DIRECTIONS FOR THIS TASK >> What lines below include the string "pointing"? Pick them out and copy them.

(Dataset excerpts)
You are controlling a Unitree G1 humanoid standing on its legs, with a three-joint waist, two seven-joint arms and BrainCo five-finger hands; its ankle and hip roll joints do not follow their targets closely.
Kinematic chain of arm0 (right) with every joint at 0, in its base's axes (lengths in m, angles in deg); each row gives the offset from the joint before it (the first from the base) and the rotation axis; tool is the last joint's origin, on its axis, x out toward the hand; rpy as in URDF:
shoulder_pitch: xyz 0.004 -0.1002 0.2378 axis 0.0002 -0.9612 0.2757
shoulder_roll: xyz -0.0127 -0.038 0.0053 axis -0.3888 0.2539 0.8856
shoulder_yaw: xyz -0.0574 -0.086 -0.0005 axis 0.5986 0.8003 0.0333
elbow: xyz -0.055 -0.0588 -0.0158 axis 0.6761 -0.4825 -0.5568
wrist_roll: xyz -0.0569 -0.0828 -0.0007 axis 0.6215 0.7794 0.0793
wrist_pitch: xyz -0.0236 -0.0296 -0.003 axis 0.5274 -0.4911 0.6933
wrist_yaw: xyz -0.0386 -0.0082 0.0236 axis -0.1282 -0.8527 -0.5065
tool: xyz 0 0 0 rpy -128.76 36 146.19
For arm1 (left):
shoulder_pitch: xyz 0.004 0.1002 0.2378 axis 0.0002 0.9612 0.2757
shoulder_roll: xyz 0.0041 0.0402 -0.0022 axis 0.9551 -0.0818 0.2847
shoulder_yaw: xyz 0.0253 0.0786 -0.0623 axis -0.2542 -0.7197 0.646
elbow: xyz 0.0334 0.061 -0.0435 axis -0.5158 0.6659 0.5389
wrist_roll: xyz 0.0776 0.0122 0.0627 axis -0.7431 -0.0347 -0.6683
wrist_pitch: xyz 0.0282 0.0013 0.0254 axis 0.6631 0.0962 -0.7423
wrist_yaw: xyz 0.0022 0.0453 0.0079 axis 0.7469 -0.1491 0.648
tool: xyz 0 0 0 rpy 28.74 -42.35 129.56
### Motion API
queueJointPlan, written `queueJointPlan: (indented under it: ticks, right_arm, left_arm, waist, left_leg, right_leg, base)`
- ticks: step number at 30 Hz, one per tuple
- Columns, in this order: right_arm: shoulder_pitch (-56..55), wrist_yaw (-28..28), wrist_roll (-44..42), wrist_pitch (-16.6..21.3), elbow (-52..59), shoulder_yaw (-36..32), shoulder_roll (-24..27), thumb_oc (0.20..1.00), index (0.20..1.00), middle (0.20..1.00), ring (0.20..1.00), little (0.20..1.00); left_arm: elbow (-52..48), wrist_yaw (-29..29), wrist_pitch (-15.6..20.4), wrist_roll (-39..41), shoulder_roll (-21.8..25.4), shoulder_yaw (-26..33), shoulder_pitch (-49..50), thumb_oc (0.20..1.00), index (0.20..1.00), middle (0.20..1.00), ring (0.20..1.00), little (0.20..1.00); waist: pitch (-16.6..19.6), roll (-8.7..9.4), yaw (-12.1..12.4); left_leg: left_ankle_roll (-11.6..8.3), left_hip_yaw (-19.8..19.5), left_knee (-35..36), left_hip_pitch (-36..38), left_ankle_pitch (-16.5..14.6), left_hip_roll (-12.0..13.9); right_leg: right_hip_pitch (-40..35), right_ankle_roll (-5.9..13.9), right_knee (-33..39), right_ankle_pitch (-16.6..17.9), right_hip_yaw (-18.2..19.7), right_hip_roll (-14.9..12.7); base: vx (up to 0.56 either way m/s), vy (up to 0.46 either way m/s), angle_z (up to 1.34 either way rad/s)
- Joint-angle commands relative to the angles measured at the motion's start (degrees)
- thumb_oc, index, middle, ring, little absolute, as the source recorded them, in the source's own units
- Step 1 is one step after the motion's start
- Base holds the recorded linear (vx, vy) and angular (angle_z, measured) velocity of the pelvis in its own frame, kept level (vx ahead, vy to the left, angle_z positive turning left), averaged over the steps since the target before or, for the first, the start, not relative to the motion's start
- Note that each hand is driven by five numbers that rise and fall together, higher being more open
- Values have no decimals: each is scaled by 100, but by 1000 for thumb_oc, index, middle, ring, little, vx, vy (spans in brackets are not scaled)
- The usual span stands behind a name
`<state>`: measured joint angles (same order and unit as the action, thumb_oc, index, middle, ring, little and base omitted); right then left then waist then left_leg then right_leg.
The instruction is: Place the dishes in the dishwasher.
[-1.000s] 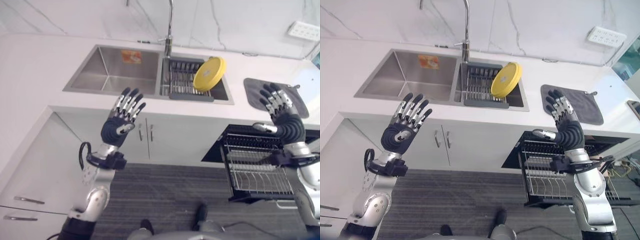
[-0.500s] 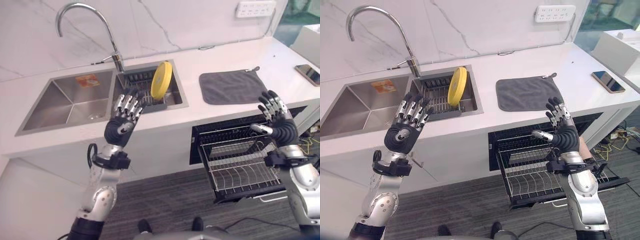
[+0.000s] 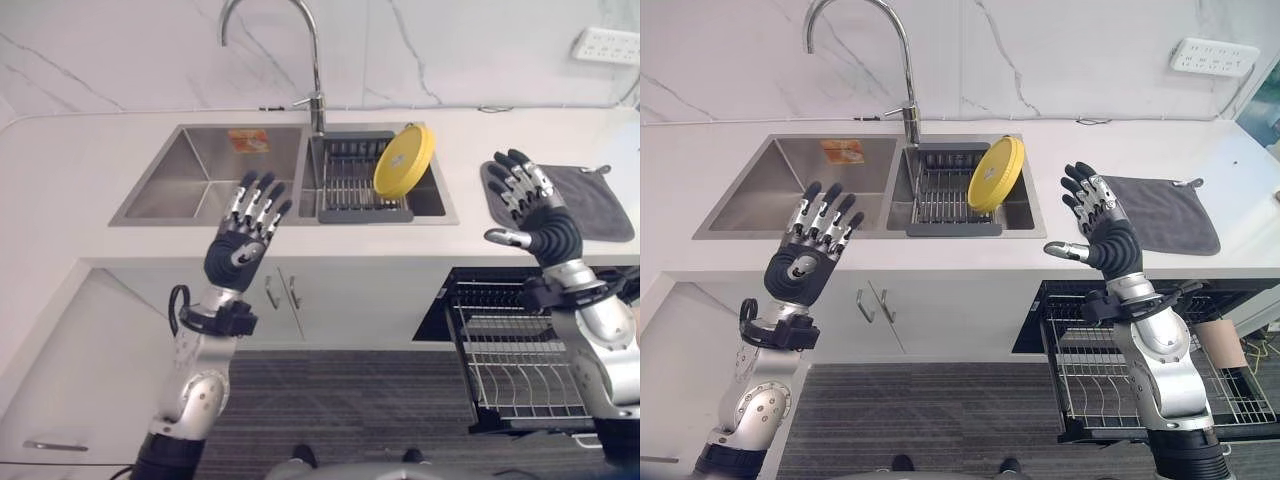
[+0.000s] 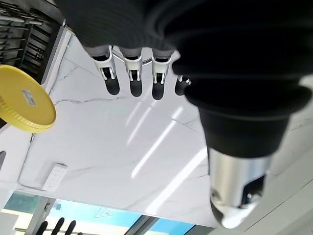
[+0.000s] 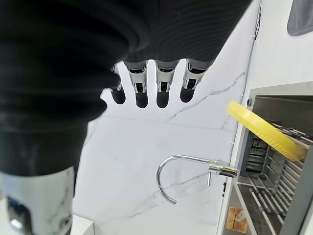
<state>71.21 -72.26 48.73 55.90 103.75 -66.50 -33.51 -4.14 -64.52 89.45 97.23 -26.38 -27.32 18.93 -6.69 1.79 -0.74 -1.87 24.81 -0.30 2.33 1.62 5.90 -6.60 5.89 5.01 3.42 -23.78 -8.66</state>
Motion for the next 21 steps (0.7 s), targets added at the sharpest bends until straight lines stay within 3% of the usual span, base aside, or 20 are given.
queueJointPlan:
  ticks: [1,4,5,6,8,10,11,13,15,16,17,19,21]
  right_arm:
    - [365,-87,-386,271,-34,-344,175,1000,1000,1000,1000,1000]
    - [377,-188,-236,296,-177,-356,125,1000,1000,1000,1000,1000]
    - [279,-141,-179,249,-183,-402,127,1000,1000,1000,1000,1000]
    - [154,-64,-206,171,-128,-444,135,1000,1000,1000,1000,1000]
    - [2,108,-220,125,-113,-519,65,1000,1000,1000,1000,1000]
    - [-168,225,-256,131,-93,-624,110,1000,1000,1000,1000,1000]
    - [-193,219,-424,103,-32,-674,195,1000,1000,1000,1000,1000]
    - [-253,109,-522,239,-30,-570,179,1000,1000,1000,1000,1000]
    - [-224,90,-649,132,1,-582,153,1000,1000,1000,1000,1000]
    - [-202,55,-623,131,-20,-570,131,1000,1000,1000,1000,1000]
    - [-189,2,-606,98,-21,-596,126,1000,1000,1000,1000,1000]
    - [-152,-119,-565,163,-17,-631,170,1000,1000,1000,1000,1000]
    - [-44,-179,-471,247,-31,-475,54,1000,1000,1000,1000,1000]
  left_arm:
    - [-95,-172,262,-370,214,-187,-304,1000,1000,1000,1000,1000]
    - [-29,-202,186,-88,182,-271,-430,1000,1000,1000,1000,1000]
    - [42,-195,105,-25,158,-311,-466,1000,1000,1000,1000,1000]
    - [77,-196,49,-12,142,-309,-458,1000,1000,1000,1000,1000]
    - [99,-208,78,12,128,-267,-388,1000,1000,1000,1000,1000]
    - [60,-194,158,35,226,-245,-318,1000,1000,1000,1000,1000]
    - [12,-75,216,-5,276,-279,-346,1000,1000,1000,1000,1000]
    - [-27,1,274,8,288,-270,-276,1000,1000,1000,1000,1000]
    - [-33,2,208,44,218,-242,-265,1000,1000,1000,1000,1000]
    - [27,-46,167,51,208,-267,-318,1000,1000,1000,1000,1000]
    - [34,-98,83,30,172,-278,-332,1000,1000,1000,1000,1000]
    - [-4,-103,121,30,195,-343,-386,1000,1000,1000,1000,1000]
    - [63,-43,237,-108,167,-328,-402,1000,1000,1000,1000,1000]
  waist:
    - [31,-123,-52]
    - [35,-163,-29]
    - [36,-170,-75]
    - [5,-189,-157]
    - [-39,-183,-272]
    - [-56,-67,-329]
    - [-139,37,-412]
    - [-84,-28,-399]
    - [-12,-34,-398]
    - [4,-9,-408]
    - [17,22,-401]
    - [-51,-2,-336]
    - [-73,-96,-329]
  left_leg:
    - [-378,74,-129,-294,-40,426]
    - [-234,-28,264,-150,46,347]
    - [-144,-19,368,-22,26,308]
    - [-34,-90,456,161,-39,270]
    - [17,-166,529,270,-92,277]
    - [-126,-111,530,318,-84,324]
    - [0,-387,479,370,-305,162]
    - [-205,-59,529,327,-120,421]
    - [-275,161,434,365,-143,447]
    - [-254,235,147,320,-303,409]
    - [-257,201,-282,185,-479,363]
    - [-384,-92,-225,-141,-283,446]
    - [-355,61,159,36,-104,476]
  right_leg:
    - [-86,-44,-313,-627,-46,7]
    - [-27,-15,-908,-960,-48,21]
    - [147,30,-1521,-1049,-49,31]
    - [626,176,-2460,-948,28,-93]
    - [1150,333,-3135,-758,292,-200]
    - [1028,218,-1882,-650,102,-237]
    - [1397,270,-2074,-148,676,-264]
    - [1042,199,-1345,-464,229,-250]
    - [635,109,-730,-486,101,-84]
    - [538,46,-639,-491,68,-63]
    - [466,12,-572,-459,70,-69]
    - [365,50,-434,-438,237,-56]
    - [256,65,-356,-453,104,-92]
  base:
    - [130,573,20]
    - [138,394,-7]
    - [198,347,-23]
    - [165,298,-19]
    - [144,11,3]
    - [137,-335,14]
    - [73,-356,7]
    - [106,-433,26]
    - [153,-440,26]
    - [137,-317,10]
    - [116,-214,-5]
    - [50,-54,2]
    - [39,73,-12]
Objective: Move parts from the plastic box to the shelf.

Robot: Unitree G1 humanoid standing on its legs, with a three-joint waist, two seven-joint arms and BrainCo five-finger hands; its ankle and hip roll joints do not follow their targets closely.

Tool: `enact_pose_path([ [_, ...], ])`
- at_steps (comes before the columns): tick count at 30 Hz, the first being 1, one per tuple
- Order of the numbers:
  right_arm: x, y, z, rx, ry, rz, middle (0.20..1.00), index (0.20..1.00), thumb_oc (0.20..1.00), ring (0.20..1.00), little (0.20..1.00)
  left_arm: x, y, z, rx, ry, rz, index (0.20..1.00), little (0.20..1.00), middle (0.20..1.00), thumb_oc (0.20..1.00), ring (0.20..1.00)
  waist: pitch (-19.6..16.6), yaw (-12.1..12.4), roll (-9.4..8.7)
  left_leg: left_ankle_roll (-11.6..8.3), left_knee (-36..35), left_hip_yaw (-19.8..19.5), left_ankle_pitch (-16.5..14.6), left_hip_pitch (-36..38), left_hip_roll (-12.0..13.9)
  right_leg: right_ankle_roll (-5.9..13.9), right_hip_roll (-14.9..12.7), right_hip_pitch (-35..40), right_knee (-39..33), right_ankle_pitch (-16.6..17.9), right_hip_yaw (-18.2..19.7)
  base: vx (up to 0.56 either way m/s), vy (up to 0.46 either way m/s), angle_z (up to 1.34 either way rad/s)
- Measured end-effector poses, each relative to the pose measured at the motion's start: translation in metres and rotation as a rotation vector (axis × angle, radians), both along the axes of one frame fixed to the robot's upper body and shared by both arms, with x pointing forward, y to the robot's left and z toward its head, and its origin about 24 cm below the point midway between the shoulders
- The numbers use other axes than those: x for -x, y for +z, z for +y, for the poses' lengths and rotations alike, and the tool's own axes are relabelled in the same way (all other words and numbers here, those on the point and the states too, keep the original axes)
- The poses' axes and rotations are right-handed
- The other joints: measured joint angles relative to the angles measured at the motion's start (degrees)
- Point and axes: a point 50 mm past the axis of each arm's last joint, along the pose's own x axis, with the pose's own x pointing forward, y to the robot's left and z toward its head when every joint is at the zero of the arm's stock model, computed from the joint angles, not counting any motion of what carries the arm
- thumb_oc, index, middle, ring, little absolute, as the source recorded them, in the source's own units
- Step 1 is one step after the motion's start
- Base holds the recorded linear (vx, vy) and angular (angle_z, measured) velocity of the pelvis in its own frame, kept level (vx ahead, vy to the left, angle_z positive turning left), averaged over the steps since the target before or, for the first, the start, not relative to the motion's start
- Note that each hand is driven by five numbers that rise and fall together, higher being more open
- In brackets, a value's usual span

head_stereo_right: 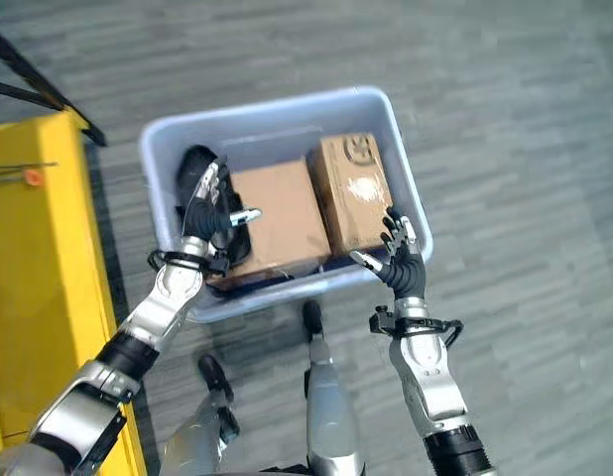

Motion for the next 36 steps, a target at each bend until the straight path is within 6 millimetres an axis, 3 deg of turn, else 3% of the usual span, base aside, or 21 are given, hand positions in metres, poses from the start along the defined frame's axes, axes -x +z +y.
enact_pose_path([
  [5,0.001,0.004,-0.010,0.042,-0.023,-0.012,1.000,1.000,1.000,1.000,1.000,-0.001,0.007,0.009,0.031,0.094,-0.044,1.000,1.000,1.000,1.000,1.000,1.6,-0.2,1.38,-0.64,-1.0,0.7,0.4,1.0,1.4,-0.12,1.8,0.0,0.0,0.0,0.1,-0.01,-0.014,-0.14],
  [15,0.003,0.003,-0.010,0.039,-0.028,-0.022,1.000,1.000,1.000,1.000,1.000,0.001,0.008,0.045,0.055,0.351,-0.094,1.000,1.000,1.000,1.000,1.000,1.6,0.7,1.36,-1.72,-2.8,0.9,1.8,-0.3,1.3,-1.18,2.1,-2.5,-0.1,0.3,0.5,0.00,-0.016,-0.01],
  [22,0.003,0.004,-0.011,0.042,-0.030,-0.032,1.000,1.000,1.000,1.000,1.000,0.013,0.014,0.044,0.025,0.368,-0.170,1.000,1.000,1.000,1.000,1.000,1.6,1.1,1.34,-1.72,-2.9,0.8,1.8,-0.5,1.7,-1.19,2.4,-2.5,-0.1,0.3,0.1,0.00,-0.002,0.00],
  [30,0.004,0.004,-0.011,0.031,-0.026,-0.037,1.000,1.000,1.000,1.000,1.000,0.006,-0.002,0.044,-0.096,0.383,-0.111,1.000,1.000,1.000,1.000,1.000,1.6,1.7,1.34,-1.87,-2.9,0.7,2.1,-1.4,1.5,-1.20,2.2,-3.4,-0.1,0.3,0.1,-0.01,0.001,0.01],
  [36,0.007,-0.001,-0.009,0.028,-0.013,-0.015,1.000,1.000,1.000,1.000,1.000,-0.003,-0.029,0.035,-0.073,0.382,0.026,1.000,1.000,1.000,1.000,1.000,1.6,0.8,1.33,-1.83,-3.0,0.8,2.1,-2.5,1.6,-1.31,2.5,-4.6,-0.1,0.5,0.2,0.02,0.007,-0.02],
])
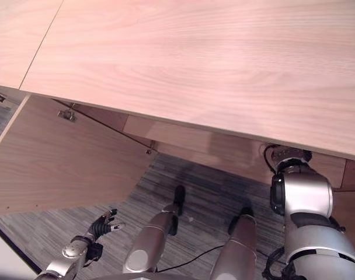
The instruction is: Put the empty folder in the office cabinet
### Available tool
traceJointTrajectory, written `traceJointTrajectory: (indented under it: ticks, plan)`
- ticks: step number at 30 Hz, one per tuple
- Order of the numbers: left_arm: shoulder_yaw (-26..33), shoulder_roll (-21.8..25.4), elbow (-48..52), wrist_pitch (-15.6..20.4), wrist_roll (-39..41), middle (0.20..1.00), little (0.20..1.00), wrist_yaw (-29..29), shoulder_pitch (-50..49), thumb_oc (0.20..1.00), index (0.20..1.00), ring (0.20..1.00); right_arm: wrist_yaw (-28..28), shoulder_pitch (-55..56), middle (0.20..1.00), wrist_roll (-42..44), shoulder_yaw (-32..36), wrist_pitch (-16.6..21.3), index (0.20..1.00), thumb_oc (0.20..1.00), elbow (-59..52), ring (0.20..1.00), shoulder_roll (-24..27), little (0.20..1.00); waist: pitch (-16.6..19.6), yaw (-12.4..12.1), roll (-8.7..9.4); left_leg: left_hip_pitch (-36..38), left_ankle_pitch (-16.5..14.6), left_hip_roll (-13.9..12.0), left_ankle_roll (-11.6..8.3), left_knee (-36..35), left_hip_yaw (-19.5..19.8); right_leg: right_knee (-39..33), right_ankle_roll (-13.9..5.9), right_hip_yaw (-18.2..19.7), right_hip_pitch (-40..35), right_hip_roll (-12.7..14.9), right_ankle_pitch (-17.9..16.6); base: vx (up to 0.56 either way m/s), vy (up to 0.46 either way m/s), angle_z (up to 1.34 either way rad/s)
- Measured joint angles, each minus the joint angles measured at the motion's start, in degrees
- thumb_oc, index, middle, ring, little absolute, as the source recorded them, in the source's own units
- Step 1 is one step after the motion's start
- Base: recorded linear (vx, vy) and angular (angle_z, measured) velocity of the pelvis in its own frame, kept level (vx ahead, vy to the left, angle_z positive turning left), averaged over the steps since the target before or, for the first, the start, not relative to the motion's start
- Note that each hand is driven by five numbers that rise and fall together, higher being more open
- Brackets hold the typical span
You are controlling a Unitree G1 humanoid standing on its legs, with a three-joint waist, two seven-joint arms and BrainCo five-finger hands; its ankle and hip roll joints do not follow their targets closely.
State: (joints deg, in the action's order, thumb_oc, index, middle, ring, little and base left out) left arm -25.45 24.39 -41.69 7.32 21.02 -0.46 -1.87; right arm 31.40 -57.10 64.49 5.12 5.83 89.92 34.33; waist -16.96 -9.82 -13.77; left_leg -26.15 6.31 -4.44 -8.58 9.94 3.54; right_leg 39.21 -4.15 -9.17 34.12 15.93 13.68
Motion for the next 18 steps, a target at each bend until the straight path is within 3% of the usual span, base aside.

YOUR RESPONSE >>
- Measured end-effector poses, each relative to the pose measured at the motion's start: translation in metres and rotation as a rotation vector (axis × angle, radians), both along the axes of one frame fixed to the robot's upper body and shared by both arms, with x pointing forward, y to the robot's left and z toward its head, and its origin about 24 cm below the point midway between the shoulders
- Point and axes: a point 50 mm past the axis of each arm's last joint, along the pose's own x axis, with the pose's own x pointing forward, y to the robot's left and z toward its head when every joint is at the zero of the arm's stock model, computed from the joint angles, not counting any motion of what carries the arm

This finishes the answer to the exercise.